◆ **TRY IT**:
Will you write out, word for word, every line from the one with "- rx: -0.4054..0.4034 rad" to the final line of the data below, with the pictures left out?
============
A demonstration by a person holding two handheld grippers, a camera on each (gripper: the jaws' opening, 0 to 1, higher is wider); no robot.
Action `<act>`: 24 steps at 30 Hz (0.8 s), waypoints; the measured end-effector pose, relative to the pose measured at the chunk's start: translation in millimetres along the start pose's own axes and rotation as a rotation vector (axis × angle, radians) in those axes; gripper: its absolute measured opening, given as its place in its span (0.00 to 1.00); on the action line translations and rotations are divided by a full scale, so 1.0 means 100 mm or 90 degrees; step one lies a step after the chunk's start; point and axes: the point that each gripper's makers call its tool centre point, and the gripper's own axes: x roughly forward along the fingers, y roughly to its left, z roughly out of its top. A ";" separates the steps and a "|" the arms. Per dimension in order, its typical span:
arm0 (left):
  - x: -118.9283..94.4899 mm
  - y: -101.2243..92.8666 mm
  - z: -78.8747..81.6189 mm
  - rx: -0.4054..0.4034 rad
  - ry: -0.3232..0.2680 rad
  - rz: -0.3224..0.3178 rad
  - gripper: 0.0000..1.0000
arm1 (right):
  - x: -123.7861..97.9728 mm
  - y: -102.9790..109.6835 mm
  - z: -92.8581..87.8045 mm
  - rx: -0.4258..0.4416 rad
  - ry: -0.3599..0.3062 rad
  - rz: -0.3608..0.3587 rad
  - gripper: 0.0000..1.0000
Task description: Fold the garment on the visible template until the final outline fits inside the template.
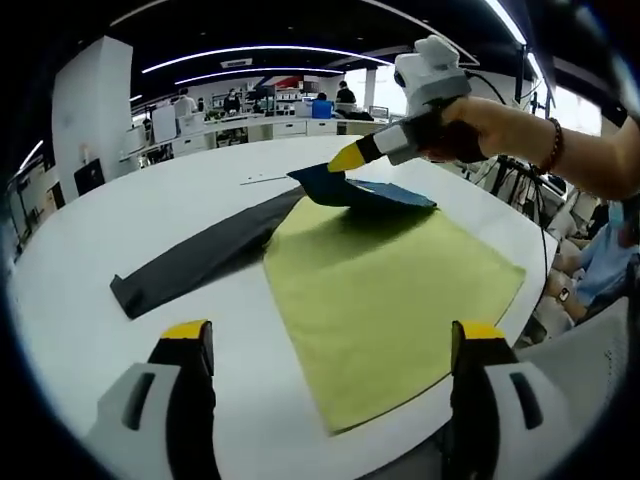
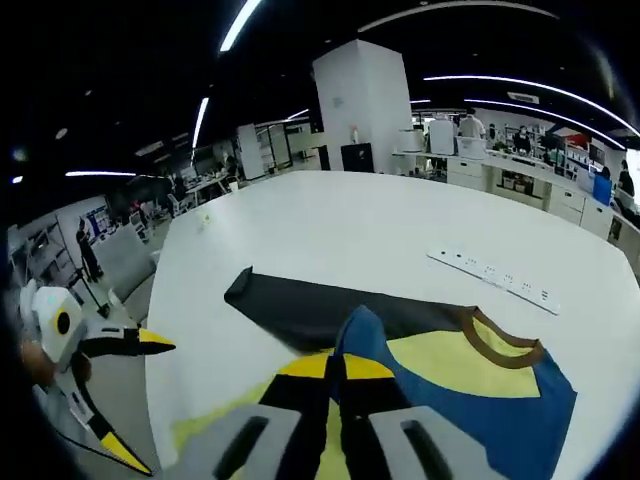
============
◆ **ANSWER TO THIS TASK**:
  - rx: -0.4054..0.4034 rad
  - ry: -0.3232..0.2680 rad
  - rz: -0.3224..0.3178 rad
  - gripper: 0.0000..1.0000
arm1 (right):
  - x: -123.7861..97.9728 mm
  - y: -102.9790..109.6835 mm
  - z: -92.8581..87.8045 mm
  - rx: -0.4258..0.4416 rad
  - ry: -0.3599..0.3062 rad
  - rz: -0.3608..0.3587 rad
  - gripper: 0.0000..1.0000
Task description: Fold the garment on the visible template until the final outline fits inside the template.

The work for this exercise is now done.